Dr John R. Mashey is a consultant for venture capitalists and technology companies, but has been involved off-and-on in computer performance analysis for 35 years.  He is "an ancient UNIX person," having started work on it at Bell Labs in 1973, and continuing to work there for 10 years, including design of the UNIX per-process accounting software.  He moved to Silicon Valley in 1983 to join Convergent Technologies, ending as director of software. Mashey joined

MIPS Computer Systems in early 1985, managing operating systems development, and helping design the MIPS RISC architecture, as well as specific CPUs, systems and software. He continued similar work at SGI (1992 - 2000) most recently contributing to the design of SGI's NUMAflex modular computer architecture, ending as VP and Chief Scientist.

Mashey was one of the founders of the SPEC benchmarking group, was an ACM National Lecturer for four years, has been guest editor for IEEE Micro, and one of the long-time organizers of the Hot Chips conferences.
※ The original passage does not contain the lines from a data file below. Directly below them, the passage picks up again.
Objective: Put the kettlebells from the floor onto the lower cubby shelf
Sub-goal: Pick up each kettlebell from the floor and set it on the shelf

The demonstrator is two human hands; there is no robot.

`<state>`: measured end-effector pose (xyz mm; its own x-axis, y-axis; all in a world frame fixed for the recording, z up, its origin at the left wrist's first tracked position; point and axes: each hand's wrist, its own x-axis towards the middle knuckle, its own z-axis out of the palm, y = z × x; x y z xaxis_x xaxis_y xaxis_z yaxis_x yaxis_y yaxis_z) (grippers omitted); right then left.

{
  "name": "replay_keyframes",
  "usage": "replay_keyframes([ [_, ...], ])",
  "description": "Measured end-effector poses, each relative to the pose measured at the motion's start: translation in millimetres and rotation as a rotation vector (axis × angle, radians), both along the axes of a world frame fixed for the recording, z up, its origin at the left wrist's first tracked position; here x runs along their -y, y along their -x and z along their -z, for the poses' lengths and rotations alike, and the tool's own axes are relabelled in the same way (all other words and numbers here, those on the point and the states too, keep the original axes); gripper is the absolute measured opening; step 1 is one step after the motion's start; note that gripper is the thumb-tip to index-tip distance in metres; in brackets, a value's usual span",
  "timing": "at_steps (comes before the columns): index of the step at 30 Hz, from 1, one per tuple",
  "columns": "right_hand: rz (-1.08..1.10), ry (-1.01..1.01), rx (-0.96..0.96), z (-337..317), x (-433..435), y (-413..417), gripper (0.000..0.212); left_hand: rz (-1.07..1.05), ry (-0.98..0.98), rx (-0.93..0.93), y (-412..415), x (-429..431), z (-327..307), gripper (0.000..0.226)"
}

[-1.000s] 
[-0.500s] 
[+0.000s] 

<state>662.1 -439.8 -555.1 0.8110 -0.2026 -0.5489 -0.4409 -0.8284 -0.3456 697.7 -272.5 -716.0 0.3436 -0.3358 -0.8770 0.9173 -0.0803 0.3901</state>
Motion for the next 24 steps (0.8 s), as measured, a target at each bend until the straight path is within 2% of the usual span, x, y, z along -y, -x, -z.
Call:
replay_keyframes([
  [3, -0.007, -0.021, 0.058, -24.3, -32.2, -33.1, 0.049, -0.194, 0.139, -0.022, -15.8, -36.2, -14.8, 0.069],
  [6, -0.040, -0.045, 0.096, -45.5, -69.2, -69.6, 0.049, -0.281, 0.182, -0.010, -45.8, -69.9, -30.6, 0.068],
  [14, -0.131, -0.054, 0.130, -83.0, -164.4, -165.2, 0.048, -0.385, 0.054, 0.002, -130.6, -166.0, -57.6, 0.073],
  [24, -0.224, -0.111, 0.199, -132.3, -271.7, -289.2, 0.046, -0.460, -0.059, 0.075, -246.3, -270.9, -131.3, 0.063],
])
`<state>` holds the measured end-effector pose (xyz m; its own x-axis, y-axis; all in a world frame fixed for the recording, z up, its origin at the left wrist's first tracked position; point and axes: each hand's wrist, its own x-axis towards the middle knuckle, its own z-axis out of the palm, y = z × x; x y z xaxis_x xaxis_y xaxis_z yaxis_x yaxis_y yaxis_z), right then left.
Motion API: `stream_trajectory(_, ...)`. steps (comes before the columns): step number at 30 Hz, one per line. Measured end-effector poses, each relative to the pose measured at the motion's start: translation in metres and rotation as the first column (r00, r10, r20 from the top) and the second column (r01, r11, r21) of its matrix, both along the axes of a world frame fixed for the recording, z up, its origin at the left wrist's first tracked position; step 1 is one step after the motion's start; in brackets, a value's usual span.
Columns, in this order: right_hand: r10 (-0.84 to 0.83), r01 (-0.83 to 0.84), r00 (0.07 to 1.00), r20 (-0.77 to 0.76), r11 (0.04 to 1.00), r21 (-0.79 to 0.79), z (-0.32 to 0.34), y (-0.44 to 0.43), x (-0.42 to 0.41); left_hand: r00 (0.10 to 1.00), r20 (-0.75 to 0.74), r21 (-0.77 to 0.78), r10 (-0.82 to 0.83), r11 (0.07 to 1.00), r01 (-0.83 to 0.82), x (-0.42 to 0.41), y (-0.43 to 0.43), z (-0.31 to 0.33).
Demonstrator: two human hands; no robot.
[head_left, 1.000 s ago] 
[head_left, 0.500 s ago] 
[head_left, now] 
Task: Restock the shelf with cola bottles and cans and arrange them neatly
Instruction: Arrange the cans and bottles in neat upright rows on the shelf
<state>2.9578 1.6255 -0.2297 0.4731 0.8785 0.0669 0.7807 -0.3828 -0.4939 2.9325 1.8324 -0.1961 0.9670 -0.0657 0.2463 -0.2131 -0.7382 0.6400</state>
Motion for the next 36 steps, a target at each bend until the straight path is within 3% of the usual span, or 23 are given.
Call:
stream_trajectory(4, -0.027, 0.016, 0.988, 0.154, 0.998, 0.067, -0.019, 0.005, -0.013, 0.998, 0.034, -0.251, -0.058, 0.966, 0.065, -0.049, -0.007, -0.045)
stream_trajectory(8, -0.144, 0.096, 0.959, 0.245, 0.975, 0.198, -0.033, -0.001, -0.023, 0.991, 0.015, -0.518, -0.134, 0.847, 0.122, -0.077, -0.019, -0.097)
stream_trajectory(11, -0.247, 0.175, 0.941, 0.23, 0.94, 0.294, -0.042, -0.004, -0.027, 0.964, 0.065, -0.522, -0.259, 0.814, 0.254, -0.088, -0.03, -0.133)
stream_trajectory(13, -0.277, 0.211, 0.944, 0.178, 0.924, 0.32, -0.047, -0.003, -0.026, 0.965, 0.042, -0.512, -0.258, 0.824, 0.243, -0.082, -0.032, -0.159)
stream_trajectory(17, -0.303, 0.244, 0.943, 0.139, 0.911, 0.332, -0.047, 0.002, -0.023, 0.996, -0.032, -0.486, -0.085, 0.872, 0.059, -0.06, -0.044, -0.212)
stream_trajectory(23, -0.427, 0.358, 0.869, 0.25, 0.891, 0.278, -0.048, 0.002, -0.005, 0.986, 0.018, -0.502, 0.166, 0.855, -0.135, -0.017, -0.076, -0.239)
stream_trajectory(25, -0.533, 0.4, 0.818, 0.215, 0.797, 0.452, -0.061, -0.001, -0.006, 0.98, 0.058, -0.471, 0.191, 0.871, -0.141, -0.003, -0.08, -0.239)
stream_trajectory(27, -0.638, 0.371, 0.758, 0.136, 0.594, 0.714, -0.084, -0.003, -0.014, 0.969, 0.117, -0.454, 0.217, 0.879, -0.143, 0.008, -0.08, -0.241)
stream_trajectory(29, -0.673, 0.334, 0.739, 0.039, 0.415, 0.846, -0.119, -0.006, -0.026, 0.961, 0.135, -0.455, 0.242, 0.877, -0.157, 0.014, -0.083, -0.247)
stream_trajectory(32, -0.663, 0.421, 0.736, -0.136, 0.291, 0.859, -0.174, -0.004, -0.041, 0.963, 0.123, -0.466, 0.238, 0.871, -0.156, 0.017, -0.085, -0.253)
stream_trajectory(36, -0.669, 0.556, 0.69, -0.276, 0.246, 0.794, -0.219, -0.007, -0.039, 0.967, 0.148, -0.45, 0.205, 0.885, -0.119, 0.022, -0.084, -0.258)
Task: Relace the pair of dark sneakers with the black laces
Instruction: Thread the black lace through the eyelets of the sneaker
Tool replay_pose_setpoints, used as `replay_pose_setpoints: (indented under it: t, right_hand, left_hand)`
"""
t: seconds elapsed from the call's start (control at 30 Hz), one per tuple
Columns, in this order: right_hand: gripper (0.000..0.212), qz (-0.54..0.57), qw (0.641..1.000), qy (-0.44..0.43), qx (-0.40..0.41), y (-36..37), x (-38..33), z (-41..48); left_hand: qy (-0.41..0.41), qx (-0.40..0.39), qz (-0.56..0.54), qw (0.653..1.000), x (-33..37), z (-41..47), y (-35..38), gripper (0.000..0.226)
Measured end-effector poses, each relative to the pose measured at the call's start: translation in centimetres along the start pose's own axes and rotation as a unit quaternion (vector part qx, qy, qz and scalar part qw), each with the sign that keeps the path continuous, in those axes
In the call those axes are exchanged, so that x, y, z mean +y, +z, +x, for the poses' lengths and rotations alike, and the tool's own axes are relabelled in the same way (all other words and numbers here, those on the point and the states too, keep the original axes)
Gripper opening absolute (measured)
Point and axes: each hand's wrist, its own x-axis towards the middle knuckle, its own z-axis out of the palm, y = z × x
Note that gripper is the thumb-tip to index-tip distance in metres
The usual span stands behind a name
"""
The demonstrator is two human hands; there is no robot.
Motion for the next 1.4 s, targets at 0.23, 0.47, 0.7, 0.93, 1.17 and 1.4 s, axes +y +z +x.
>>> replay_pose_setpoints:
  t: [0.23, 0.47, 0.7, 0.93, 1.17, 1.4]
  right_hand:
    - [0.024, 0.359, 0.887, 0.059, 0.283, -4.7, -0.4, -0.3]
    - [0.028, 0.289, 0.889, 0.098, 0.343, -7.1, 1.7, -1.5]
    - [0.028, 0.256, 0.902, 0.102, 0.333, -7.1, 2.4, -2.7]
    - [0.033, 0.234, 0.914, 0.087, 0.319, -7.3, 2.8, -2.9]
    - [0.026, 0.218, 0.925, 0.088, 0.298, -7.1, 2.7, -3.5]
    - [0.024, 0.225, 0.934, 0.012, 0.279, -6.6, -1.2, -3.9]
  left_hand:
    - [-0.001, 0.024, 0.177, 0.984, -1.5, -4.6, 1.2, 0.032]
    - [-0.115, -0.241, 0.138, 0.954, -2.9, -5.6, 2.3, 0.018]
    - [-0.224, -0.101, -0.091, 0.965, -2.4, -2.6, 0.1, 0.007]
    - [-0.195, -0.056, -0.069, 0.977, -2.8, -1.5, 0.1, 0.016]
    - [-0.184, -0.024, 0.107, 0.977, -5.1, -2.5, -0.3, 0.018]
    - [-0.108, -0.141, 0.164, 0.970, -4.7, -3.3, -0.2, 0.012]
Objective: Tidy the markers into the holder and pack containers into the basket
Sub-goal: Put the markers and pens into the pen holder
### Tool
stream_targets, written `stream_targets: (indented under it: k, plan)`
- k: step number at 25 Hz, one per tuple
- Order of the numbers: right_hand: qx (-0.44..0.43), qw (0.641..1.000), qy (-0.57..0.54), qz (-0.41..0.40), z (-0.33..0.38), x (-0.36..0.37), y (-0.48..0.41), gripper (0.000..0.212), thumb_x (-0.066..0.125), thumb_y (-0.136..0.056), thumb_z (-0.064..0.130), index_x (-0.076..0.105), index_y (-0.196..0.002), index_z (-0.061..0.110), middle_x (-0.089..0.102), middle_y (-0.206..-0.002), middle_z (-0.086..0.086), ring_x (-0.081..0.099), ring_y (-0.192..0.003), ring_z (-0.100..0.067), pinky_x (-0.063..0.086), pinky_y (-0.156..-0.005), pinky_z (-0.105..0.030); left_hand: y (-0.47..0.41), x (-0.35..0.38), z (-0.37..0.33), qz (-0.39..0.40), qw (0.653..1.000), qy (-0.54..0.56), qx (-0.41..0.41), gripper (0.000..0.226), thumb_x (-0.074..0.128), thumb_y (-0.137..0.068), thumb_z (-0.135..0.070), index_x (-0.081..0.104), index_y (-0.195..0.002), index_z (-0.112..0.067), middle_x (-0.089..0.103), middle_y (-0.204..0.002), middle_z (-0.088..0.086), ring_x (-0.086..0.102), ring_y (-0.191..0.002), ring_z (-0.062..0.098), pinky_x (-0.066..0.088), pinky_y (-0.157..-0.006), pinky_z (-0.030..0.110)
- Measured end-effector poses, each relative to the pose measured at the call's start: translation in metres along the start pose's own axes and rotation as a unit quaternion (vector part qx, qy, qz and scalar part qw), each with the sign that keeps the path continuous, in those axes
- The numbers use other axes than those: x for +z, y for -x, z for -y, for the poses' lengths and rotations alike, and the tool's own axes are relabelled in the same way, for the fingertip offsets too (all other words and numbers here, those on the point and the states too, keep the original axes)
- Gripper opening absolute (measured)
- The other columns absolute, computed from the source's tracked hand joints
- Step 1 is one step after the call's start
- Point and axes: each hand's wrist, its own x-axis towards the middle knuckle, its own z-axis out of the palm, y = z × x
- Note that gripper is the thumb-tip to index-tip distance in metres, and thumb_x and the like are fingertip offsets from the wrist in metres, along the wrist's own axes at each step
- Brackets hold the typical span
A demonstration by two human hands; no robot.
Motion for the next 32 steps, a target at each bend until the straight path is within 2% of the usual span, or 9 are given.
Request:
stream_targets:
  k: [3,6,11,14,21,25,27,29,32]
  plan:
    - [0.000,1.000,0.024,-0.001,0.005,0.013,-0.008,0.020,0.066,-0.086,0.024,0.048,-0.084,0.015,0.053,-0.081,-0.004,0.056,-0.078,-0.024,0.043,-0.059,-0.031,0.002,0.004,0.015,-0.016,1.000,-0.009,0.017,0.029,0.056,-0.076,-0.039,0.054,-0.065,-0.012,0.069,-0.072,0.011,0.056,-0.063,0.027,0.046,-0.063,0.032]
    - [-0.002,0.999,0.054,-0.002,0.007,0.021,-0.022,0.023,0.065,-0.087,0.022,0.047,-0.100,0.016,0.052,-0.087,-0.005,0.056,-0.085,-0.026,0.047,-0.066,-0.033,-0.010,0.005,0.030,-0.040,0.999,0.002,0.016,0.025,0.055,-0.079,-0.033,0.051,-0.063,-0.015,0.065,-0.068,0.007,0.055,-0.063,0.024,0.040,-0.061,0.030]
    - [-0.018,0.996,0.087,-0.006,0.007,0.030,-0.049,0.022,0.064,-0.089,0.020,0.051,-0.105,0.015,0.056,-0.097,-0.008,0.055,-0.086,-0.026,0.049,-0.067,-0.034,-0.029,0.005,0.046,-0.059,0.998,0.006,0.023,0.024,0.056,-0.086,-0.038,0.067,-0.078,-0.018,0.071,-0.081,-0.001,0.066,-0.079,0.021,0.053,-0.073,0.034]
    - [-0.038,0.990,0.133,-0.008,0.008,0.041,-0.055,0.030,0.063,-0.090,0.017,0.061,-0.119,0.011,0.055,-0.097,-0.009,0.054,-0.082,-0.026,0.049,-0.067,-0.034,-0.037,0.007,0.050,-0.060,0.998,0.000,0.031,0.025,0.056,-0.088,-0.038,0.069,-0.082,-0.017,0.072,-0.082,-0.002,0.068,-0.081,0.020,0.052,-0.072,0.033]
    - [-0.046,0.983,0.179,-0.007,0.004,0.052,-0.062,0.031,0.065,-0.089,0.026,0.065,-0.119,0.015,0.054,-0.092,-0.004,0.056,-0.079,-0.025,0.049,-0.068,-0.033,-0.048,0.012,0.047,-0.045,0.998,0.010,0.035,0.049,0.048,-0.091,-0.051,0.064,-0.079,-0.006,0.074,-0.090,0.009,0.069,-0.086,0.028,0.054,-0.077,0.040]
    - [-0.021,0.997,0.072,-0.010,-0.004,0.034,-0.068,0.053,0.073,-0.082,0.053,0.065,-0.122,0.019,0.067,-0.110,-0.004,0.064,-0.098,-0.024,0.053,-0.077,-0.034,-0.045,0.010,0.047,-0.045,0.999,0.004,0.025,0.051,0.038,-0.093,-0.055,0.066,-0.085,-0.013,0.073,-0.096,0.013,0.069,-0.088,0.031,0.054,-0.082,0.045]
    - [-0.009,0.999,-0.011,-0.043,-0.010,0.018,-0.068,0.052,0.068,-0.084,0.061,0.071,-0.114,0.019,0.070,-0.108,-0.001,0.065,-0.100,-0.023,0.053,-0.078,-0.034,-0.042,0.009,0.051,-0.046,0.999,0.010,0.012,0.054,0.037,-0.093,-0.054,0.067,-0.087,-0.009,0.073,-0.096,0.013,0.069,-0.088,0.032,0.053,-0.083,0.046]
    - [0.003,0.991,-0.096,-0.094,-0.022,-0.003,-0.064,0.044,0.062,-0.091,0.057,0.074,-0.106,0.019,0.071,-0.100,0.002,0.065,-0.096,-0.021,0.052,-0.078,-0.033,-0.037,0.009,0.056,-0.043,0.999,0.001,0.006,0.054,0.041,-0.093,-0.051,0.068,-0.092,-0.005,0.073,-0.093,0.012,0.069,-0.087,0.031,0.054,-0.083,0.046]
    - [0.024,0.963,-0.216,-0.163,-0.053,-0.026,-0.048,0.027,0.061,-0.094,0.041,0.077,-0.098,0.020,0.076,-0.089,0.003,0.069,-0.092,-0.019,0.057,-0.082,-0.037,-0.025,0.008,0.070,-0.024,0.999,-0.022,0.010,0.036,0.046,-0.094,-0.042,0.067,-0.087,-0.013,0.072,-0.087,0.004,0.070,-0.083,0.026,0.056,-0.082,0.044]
Additionally, he has chaired technical conferences on operating systems and CPU chips, and has given more than 500 public talks on software engineering, RISC design, performance benchmarking and supercomputing. He is a Trustee of the Computer History Museum . He holds a Ph.D. in Computer Science from Pennsylvania State University .


Keynote II

 "Visualization Techniques for System Performance Characterization"

Zarka Cvetanovic

 Abstract: As computer environments increase in size and complexity, it is becoming more challenging to analyze and identify factors that limit performance and scalability. Application developers and system administrators need easy-to-use tools that will enable them to quickly identify system bottlenecks and configure system for best performance. In this talk, we will present techniques that allow users to view the load on all major system components simultaneously, with negligible overhead, and no changes in the application. We include several case studies where such techniques have been used to characterize and improve performance of applications, system software, and future CPU/platform designs.

Bio:  

Zarka Cvetanovic has worked in the product development engineering organizations in Hewlett-Packard Corporation, Compaq Computer, and Digital Equipment over the past 20 years. She has led efforts in definition, modeling, and performance characterization of several generations of successful VAX and Alpha server products. She is currently working on performance of large-scale Linux clusters in the Hewlett-Packard's High Performance Computing division. She has numerous publications in the area of system and workload characterization. Zarka holds a Ph.D. in Computer and Electrical Engineering from the University of Massachusetts, Amherst.